Moltern's catalog includes AI-focused services that can be combined into chat systems, agent builders, model gateways, retrieval workflows, and evaluation stacks.

Common AI Building Blocks

Building BlockExamples
Chat UIOpen WebUI, LibreChat, LobeChat, AnythingLLM
Agent or workflow builderFlowise, Langflow
Model runtime or gatewayOllama, LiteLLM, NewAPI
Vector databaseQdrant, Chroma, Weaviate
Observability and evaluationLangfuse, Argilla
Search and translationSearXNG, LibreTranslate
Labeling and data prepLabel Studio, Argilla

The exact catalog can change. Use the in-app service docs and service catalog as the source of truth.

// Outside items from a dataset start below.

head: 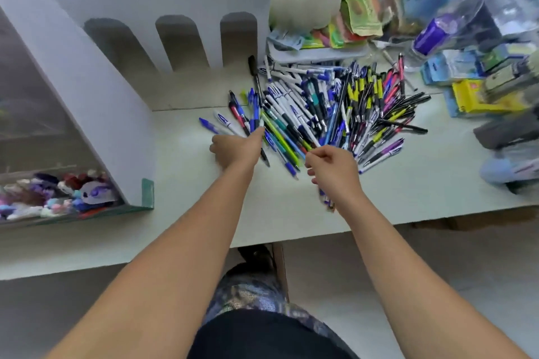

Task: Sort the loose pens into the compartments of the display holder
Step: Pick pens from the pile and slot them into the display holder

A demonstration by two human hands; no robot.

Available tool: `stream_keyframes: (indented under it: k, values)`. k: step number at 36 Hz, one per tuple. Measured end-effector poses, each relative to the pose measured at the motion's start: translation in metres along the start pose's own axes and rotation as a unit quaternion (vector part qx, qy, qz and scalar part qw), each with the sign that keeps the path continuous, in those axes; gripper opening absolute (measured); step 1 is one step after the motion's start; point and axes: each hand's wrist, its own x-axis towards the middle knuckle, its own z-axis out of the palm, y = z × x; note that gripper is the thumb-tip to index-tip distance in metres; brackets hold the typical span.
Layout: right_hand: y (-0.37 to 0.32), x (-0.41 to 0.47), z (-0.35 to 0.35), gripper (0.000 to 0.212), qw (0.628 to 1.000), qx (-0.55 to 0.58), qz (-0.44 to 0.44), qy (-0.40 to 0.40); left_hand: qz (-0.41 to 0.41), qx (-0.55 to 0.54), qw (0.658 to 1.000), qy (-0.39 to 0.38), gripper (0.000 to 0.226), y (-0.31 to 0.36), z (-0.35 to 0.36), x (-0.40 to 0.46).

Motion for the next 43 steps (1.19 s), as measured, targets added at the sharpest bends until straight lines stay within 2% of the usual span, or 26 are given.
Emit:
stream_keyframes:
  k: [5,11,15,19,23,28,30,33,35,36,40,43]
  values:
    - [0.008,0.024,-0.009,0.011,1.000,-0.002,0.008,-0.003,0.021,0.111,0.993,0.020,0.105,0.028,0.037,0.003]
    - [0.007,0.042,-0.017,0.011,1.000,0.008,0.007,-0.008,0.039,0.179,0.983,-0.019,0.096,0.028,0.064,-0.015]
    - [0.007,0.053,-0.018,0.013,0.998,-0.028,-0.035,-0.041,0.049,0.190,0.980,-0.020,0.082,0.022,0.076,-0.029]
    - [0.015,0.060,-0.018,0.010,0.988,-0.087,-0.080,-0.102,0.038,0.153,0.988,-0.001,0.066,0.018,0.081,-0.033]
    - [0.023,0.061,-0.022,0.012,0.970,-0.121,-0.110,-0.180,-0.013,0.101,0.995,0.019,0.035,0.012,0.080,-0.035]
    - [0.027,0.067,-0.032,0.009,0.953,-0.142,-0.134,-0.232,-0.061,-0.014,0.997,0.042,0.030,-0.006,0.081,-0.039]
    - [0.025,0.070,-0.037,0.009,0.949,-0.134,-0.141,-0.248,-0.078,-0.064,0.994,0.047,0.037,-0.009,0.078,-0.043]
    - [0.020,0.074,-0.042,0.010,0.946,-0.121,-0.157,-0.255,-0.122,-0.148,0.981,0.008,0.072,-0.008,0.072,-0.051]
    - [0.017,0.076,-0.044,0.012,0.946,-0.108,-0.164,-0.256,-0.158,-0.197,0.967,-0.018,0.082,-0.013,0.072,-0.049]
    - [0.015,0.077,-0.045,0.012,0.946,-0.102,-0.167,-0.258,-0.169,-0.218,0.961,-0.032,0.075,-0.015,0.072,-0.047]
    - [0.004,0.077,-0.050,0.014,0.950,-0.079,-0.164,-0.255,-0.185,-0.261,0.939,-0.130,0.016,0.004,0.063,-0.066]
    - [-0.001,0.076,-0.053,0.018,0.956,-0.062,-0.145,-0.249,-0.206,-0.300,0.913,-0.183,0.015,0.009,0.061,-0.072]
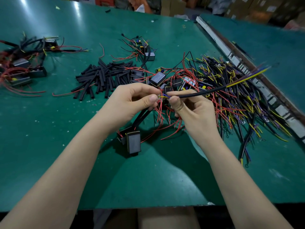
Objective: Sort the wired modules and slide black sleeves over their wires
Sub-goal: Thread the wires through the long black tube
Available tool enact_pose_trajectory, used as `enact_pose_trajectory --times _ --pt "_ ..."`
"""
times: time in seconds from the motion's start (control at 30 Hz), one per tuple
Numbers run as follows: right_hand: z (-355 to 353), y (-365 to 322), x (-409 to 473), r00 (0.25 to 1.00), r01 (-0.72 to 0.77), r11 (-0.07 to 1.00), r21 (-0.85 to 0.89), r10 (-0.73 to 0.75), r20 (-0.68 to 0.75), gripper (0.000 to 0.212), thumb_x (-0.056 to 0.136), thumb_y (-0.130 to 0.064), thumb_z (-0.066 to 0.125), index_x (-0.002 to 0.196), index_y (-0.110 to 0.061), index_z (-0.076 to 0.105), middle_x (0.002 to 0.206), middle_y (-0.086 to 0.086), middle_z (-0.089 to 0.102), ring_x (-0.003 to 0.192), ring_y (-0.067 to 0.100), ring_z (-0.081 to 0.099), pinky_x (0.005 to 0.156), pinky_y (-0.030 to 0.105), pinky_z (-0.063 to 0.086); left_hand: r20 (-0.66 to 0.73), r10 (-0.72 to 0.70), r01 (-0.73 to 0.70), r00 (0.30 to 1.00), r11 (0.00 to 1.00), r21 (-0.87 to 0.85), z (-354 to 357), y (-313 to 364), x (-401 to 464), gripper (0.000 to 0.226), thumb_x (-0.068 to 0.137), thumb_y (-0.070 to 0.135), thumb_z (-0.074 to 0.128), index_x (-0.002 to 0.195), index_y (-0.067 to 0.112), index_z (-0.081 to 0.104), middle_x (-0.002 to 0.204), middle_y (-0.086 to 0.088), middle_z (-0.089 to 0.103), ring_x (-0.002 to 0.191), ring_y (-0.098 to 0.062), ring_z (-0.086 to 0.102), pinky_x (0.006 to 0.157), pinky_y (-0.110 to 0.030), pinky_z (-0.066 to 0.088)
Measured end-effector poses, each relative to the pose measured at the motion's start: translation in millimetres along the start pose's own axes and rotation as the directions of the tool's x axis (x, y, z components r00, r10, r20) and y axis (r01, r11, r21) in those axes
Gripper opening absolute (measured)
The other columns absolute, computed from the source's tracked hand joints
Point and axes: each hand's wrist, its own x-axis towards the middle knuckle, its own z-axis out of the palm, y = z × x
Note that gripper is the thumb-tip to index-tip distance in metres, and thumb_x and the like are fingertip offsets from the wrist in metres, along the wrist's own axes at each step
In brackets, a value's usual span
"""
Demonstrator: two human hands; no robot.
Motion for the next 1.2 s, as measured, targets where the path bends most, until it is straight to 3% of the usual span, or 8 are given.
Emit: enact_pose_trajectory --times 0.13,0.37,0.47,0.7,0.9,1.0,1.1,1.2 --pt "3.2 1.3 -1.6 0.999 -0.049 0.998 0.045 0.049 0.009 0.013 0.079 -0.033 0.066 0.089 -0.028 0.071 0.071 -0.005 0.064 0.062 0.006 0.050 0.060 0.029 0.042 -0.016 0.007 -0.008 1.000 0.999 -0.048 1.9 -1.1 0.8 0.020 0.076 0.023 0.061 0.096 0.019 0.065 0.067 0.009 0.069 0.065 -0.004 0.060 0.069 -0.012 0.049" --pt "3.9 6.0 -1.5 0.999 -0.053 0.997 0.063 0.053 -0.001 0.012 0.081 -0.036 0.065 0.090 -0.032 0.073 0.072 -0.009 0.065 0.063 0.006 0.050 0.058 0.024 0.042 -0.028 0.028 -0.030 0.999 0.997 -0.070 3.6 -2.9 1.9 0.023 0.076 0.022 0.062 0.100 0.018 0.064 0.066 0.012 0.068 0.064 0.001 0.061 0.068 -0.012 0.047" --pt "5.0 8.0 -1.6 0.999 -0.037 0.997 0.062 0.038 -0.012 0.011 0.081 -0.032 0.068 0.091 -0.031 0.072 0.076 -0.012 0.069 0.061 -0.001 0.054 0.057 0.016 0.043 -0.025 0.035 -0.037 0.999 0.997 -0.071 3.3 -2.9 2.0 0.025 0.076 0.021 0.063 0.101 0.018 0.064 0.067 0.012 0.069 0.065 0.002 0.061 0.067 -0.011 0.047" --pt "1.9 13.0 0.6 0.995 -0.004 1.000 0.013 0.005 -0.097 0.008 0.088 -0.026 0.067 0.091 -0.030 0.072 0.063 -0.013 0.061 0.051 0.003 0.047 0.054 0.015 0.041 -0.029 0.033 -0.037 0.999 0.991 -0.125 2.4 -2.4 2.1 0.024 0.076 0.019 0.062 0.100 0.019 0.064 0.067 0.010 0.069 0.065 0.001 0.061 0.069 -0.012 0.048" --pt "7.8 12.1 -2.6 0.998 0.054 0.998 0.027 -0.055 0.021 0.013 0.083 -0.018 0.067 0.096 -0.020 0.069 0.094 0.001 0.070 0.083 0.003 0.064 0.077 0.018 0.046 -0.014 0.009 -0.010 1.000 0.996 -0.089 6.0 -3.8 1.4 0.024 0.075 0.023 0.064 0.100 0.020 0.066 0.073 0.007 0.070 0.066 -0.003 0.061 0.071 -0.014 0.050" --pt "8.5 11.8 -3.1 0.999 0.050 0.996 0.077 -0.050 -0.006 0.011 0.083 -0.012 0.068 0.094 -0.014 0.069 0.086 0.002 0.070 0.075 0.005 0.063 0.070 0.017 0.047 -0.062 -0.010 0.004 0.998 0.995 -0.098 8.7 -5.0 1.7 0.019 0.074 0.024 0.066 0.092 0.016 0.068 0.079 0.000 0.071 0.068 -0.007 0.063 0.072 -0.018 0.053" --pt "9.1 12.8 -4.2 0.999 0.042 0.995 0.096 -0.042 -0.003 0.008 0.082 -0.017 0.068 0.090 -0.018 0.069 0.071 -0.009 0.066 0.058 0.002 0.053 0.056 0.017 0.043 -0.075 -0.021 0.013 0.997 0.995 -0.096 8.5 -5.2 1.4 0.016 0.074 0.025 0.067 0.087 0.016 0.069 0.074 0.003 0.072 0.067 -0.006 0.064 0.070 -0.018 0.053" --pt "11.8 12.6 -5.3 0.998 0.063 0.994 0.093 -0.062 -0.014 0.007 0.081 -0.020 0.069 0.087 -0.019 0.065 0.068 -0.012 0.066 0.055 0.001 0.054 0.055 0.016 0.043 -0.078 -0.037 0.030 0.996 0.996 -0.087 10.8 -6.0 1.7 0.009 0.078 0.019 0.069 0.084 0.013 0.068 0.069 0.003 0.070 0.065 -0.008 0.062 0.071 -0.021 0.053"
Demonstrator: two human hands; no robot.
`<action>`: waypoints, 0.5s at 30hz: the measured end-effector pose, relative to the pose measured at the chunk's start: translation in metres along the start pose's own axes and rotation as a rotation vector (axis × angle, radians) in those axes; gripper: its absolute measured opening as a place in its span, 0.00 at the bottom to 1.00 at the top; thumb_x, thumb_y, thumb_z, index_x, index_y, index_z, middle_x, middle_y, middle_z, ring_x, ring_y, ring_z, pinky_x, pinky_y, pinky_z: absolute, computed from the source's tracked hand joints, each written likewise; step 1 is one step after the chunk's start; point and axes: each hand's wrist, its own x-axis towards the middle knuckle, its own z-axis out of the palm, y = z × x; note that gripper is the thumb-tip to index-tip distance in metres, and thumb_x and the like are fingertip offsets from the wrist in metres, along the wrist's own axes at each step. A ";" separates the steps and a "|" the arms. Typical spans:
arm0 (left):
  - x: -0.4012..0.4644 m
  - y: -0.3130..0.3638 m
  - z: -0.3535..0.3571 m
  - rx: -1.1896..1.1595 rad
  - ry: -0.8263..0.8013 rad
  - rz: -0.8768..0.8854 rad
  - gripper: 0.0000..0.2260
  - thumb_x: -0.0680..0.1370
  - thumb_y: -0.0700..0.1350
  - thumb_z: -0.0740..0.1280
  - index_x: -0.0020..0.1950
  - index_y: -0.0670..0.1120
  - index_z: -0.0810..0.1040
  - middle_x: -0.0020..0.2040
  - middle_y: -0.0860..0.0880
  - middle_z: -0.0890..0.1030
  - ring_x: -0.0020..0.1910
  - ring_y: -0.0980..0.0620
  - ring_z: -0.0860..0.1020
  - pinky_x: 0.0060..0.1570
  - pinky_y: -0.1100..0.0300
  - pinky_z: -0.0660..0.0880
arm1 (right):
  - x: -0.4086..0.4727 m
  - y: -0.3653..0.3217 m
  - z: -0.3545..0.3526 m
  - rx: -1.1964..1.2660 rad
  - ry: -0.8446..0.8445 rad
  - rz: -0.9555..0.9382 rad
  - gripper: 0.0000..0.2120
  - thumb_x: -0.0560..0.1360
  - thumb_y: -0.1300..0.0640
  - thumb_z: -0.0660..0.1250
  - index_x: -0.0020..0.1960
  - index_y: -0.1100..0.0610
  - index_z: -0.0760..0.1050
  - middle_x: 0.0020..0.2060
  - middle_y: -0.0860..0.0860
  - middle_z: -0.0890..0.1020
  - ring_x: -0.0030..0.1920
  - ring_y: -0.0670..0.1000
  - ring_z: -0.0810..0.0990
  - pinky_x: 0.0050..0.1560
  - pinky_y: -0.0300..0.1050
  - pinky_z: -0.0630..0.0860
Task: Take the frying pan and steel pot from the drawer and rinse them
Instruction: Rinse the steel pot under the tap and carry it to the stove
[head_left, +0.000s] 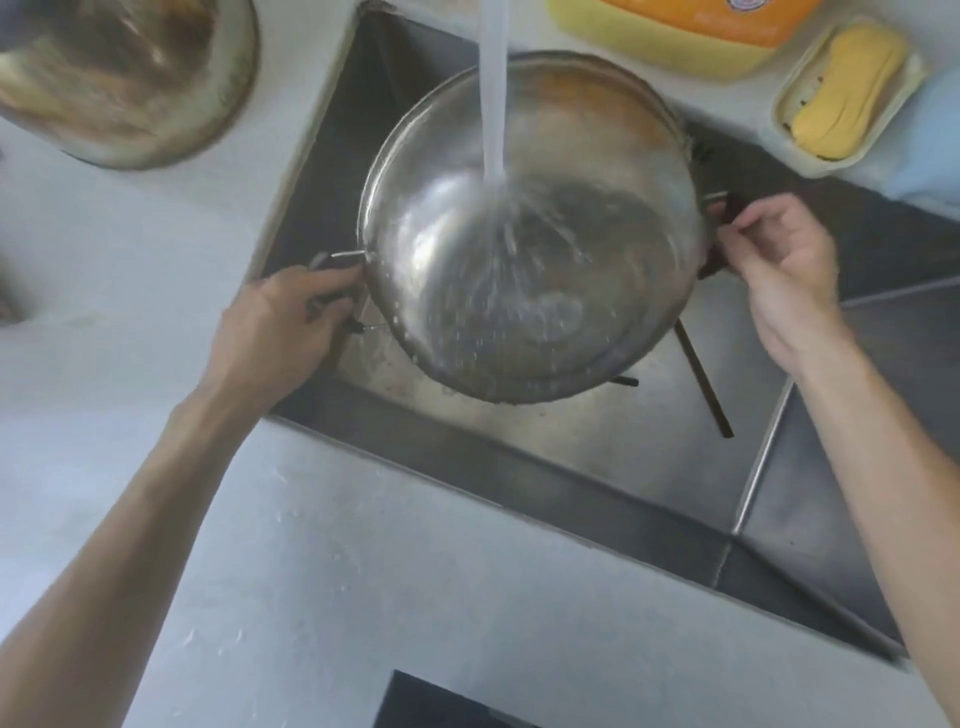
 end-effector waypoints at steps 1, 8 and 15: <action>-0.001 0.004 -0.007 0.052 0.053 0.057 0.13 0.76 0.48 0.65 0.59 0.61 0.78 0.50 0.48 0.82 0.50 0.42 0.81 0.49 0.45 0.76 | -0.002 0.011 0.001 0.004 0.013 0.046 0.11 0.74 0.63 0.68 0.41 0.48 0.72 0.36 0.42 0.81 0.41 0.43 0.78 0.48 0.43 0.73; -0.001 0.040 -0.047 0.306 0.284 0.422 0.11 0.77 0.47 0.62 0.52 0.52 0.84 0.31 0.48 0.74 0.33 0.43 0.75 0.27 0.51 0.73 | -0.015 0.075 0.041 0.027 -0.032 0.370 0.08 0.75 0.71 0.62 0.53 0.64 0.69 0.40 0.49 0.81 0.37 0.46 0.80 0.37 0.39 0.78; 0.007 0.046 -0.045 0.191 0.124 0.140 0.05 0.71 0.50 0.68 0.44 0.56 0.82 0.30 0.53 0.76 0.38 0.44 0.79 0.41 0.50 0.76 | -0.008 0.067 0.036 -0.101 -0.107 0.441 0.09 0.75 0.68 0.61 0.53 0.58 0.72 0.38 0.53 0.79 0.31 0.46 0.77 0.31 0.36 0.75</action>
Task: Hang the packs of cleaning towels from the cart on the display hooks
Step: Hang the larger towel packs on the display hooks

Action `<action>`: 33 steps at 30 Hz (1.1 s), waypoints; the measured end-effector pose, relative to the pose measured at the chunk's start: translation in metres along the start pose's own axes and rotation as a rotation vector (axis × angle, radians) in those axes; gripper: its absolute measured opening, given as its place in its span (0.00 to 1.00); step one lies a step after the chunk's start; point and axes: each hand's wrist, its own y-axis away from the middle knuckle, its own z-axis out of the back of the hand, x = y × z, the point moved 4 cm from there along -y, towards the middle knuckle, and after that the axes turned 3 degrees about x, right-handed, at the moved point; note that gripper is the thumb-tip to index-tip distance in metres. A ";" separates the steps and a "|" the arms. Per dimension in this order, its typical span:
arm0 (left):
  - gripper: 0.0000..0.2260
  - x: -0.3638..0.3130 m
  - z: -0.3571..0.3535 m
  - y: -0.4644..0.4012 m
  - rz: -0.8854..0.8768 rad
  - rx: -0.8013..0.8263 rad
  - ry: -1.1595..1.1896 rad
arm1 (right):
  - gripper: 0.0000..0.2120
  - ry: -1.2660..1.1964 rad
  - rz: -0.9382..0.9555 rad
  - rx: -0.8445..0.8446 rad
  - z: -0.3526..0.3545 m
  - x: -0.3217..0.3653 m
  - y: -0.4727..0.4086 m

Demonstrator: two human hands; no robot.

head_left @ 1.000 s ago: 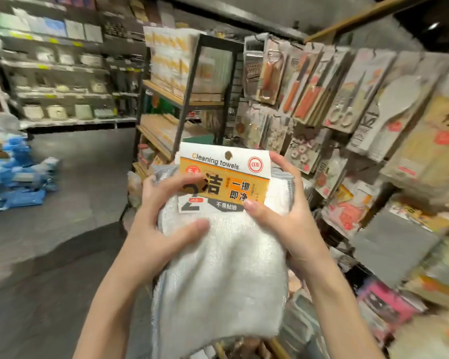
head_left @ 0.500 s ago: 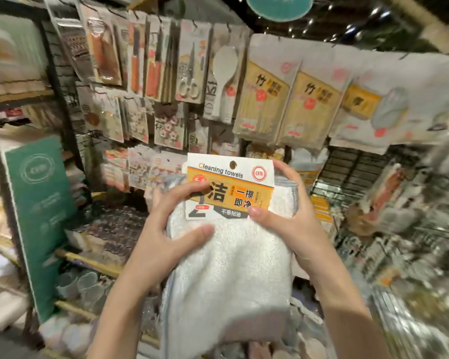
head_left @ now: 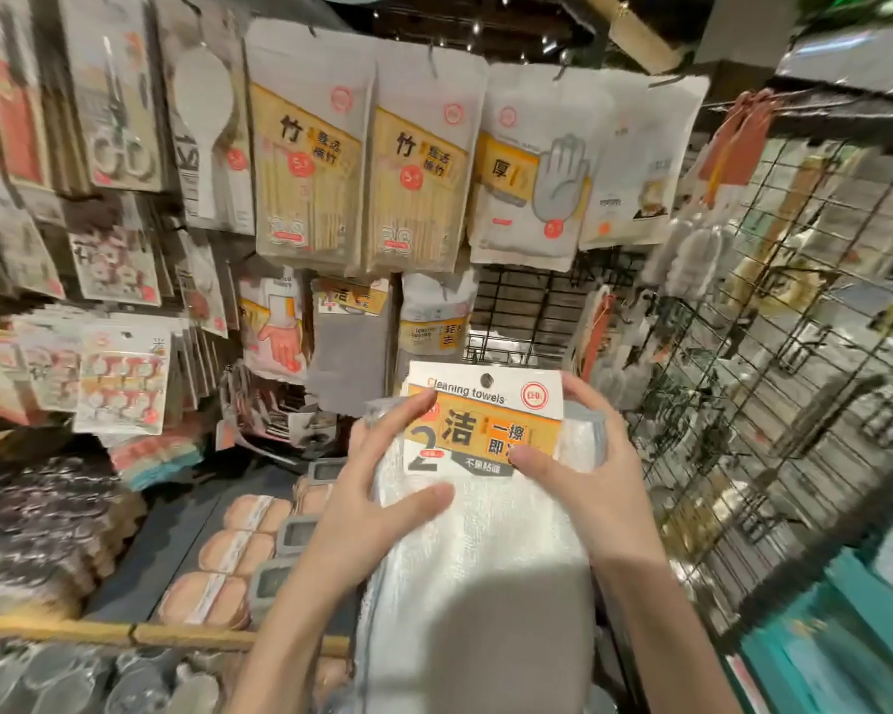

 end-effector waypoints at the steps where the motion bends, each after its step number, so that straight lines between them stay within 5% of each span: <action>1: 0.31 0.004 -0.012 -0.009 0.006 0.002 -0.002 | 0.35 0.011 -0.008 -0.014 0.014 -0.005 -0.007; 12: 0.36 0.057 -0.093 -0.061 0.151 0.003 -0.072 | 0.36 -0.109 -0.062 0.109 0.095 -0.067 -0.069; 18: 0.40 0.071 -0.095 -0.080 0.205 0.012 -0.073 | 0.31 -0.033 0.009 0.016 0.093 -0.085 -0.084; 26: 0.38 0.078 -0.081 -0.093 0.181 0.020 -0.048 | 0.21 -0.066 -0.085 -0.087 0.082 -0.093 -0.090; 33: 0.30 0.088 -0.061 -0.097 0.125 -0.030 0.016 | 0.14 -0.257 -0.038 0.062 0.069 -0.079 -0.107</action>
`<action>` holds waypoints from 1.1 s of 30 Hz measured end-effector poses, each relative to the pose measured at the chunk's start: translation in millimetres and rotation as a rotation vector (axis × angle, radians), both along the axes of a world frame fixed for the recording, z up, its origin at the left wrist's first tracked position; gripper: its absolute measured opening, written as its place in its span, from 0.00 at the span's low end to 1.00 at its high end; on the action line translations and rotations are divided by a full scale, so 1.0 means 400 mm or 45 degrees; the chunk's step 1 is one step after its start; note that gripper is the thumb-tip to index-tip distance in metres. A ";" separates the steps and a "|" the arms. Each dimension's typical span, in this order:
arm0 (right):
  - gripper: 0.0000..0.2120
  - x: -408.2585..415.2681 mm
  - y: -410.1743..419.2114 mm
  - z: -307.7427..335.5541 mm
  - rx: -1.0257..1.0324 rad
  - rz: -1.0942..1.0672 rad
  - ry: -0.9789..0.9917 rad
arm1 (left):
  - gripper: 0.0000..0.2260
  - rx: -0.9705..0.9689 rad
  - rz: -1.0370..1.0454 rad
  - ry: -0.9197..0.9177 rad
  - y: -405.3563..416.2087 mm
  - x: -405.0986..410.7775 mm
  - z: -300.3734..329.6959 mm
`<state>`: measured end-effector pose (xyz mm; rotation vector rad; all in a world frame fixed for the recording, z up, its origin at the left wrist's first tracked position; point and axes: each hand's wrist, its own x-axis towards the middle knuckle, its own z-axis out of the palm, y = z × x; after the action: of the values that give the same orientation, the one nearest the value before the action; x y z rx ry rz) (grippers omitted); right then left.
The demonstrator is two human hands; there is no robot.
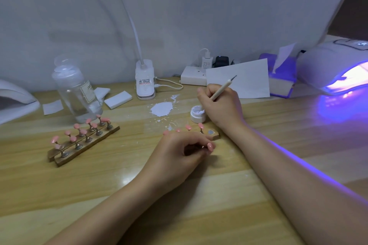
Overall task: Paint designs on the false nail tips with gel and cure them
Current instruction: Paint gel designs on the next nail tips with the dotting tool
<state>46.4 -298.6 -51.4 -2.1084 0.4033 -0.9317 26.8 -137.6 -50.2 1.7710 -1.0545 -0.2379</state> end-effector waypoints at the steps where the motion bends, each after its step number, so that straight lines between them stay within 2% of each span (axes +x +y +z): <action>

Pattern 1: Private Chat UI

Use this when a team needs a private AI chat interface.

Typical services:

  • Chat UI service.
  • Model runtime or external model provider.
  • Optional model gateway.
  • Optional vector database for knowledge retrieval.

Deployment flow:

  1. Create an ai or production environment.
  2. Deploy the model runtime or configure the external provider.
  3. Deploy the chat UI.
  4. Add required variables in the chat UI.
  5. Open the generated URL.
  6. Configure users and authentication inside the chat UI.
  7. Add a custom domain only after access control is ready.

Pattern 2: Agent Builder

Use this when teams want visual workflows or agent chains.

Typical services:

  • Flowise or Langflow.
  • Model gateway or model runtime.
  • Vector database.
  • Optional observability service.

Deployment flow:

  1. Deploy the vector database if retrieval is needed.
  2. Deploy the model gateway or runtime.
  3. Deploy the agent builder.
  4. Add provider credentials as variables.
  5. Create a test workflow.
  6. Confirm logs and service status.
  7. Document which environment owns the stack.

Pattern 3: Model Gateway

Use a model gateway when multiple apps or tools should call AI providers through one managed endpoint.

Benefits:

  • Centralized provider configuration.
  • Easier spend tracking inside the gateway.
  • Common authentication layer.
  • One endpoint for several AI tools.

Do not expose a model gateway publicly without authentication and rate limits inside the gateway.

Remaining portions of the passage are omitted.